Evidentemente, da che mondo è mondo, il corpo umano è stato la prima “arma” dell’uomo stesso ma lo studio degli atemi raggiunse una particolare raffinatezza in Asia diverse migliaia di anni fa; in Cina era conosciuto anche come “dim-mak” (tocco mortale), arrivando a comprendere diverse centinaia di “punti d’azione” che, paradossalmente ma non troppo, erano nella quasi totalità gli stessi impiegati a scopo benefico nell’agopuntura, nella moxa e negli altri trattamenti terapeutici della medicina tradizionale cinese.
L’introduzione delle armi da fuoco rese sempre meno decisivo l’impiego degli atemi nelle battaglie campali, ed il loro studio nell’ambito dello addestramento militare perse in parte la sua importanza, che rimase invece intatta in diverse Arti Marziali quali karate, kung-fu, ju-jutsu, nin-po, sono per citarne alcune. La stessa differenza che c’è tra lo sguazzare in acqua ed il nuotare con uno stile preciso c’è tra una percossa tirata a caso ed un atemi applicato con cognizione, considerazione che richiede una particolare riflessione: come detto l’applicazione di un’atemi richiede una attenta valutazione della forza da impiegare e della sua direzione, oltre che una precisa conoscenza del punto da sollecitare, pena il non raggiungere il risultato voluto o, peggio, causare danni irreparabili o noi o alla controparte.
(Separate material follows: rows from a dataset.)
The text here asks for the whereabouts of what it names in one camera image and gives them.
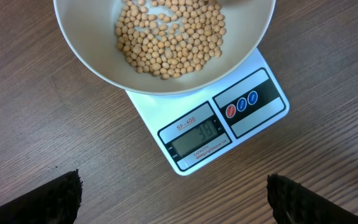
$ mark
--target bowl rim
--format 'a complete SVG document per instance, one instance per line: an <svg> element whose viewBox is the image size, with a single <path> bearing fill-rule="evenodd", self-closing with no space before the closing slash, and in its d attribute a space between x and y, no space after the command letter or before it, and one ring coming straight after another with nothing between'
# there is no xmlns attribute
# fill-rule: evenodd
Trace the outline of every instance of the bowl rim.
<svg viewBox="0 0 358 224"><path fill-rule="evenodd" d="M74 54L77 56L77 58L89 69L91 70L94 74L96 74L98 77L102 78L104 81L115 85L119 88L122 88L123 90L128 90L128 91L132 91L135 93L140 93L140 94L145 94L145 95L160 95L160 96L167 96L167 95L180 95L180 94L184 94L184 93L190 93L192 91L196 91L196 90L200 90L206 86L209 86L219 80L221 80L222 78L224 78L225 76L227 76L228 74L230 74L232 71L234 71L238 66L240 66L248 57L249 55L258 47L260 41L262 41L262 38L264 37L267 28L269 27L270 22L272 21L272 17L273 17L273 12L275 9L275 5L276 5L276 0L272 0L273 4L270 8L270 12L269 12L269 18L267 20L267 22L264 25L264 29L262 31L262 33L260 34L258 40L256 41L256 43L254 44L254 46L252 47L252 50L250 50L248 52L248 54L246 54L237 64L235 64L235 66L233 66L231 69L229 69L227 72L223 73L222 75L220 75L219 77L215 78L214 80L211 80L207 83L204 83L202 85L193 87L193 88L189 88L187 90L181 90L181 91L169 91L169 92L152 92L152 91L143 91L143 90L136 90L134 88L130 88L128 86L116 83L108 78L106 78L104 75L100 74L99 72L97 72L92 66L90 66L80 55L79 53L75 50L75 48L73 47L73 45L71 44L70 40L68 39L66 32L62 26L62 22L60 20L60 15L59 15L59 11L58 11L58 7L57 7L57 1L58 0L53 0L53 7L55 8L55 14L56 14L56 18L57 18L57 22L59 24L59 28L67 42L67 44L70 46L71 50L74 52Z"/></svg>

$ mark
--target pile of beans
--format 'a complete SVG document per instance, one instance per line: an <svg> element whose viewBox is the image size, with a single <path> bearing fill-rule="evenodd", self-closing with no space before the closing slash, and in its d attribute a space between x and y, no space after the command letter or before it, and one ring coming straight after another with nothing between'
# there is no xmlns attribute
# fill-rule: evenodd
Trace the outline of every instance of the pile of beans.
<svg viewBox="0 0 358 224"><path fill-rule="evenodd" d="M211 57L221 56L226 33L221 5L211 1L152 1L153 7L170 8L173 13L168 16L147 14L145 0L137 4L124 0L116 22L117 48L138 73L149 72L166 80L200 71Z"/></svg>

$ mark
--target black object
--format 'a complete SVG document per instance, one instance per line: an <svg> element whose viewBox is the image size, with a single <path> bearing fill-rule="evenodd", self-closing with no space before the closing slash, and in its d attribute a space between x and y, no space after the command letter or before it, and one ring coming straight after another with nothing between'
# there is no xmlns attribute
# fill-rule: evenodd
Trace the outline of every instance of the black object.
<svg viewBox="0 0 358 224"><path fill-rule="evenodd" d="M1 206L0 223L74 223L81 195L82 182L78 170L68 172Z"/></svg>
<svg viewBox="0 0 358 224"><path fill-rule="evenodd" d="M267 200L278 224L358 224L358 216L277 174L267 176Z"/></svg>

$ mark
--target blue button
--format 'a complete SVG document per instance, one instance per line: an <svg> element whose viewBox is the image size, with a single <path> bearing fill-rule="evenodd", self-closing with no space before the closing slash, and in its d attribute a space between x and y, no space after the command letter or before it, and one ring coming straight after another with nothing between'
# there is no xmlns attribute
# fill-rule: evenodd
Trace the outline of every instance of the blue button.
<svg viewBox="0 0 358 224"><path fill-rule="evenodd" d="M240 100L237 101L237 110L242 112L246 109L246 107L247 107L247 100L244 97L240 98Z"/></svg>
<svg viewBox="0 0 358 224"><path fill-rule="evenodd" d="M248 103L250 105L256 104L257 100L258 100L258 93L256 91L252 91L248 94Z"/></svg>

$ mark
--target scale base
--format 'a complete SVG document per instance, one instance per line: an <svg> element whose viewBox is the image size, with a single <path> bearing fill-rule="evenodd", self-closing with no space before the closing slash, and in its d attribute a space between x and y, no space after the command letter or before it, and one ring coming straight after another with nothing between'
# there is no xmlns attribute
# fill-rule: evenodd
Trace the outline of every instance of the scale base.
<svg viewBox="0 0 358 224"><path fill-rule="evenodd" d="M284 92L257 49L226 77L198 91L173 96L131 91L127 94L179 175L200 169L278 121L290 109ZM215 120L219 136L186 153L175 148L176 139L207 120Z"/></svg>
La cronaca è piena di episodi in cui qualcuno, in un impeto di rabbia o di paura ha ferito gravemente o addirittura ucciso in maniera preterintenzionale con un singolo colpo. Lo studio degli atemi quindi deve portarci a considerarli (e ad impiegarli...) come fossero un’arma a tutti gli effetti, consapevoli che una percossa, sferrata senza neanche troppa forza, può decidere della nostra e altrui vita. Insieme al “come” colpire, in altri termini, bisogna avere chiara cognizione di “quando” colpire. Al pari di una pistola col colpo in canna o di una sciabola affilata, un mae-geri oppure uno yokomen o uno shuto-uchi non possono essere “affidati” a chicchessia ma vanno insegnati ed illustrati solo a coloro che abbiano maturità sufficiente ad impiegarli, anche e soprattutto durante il normale allenamento in Dojo, con attenzione e controllo, ricordando la massima che laconica ma esaustiva affermava: “un colpo, una vita”.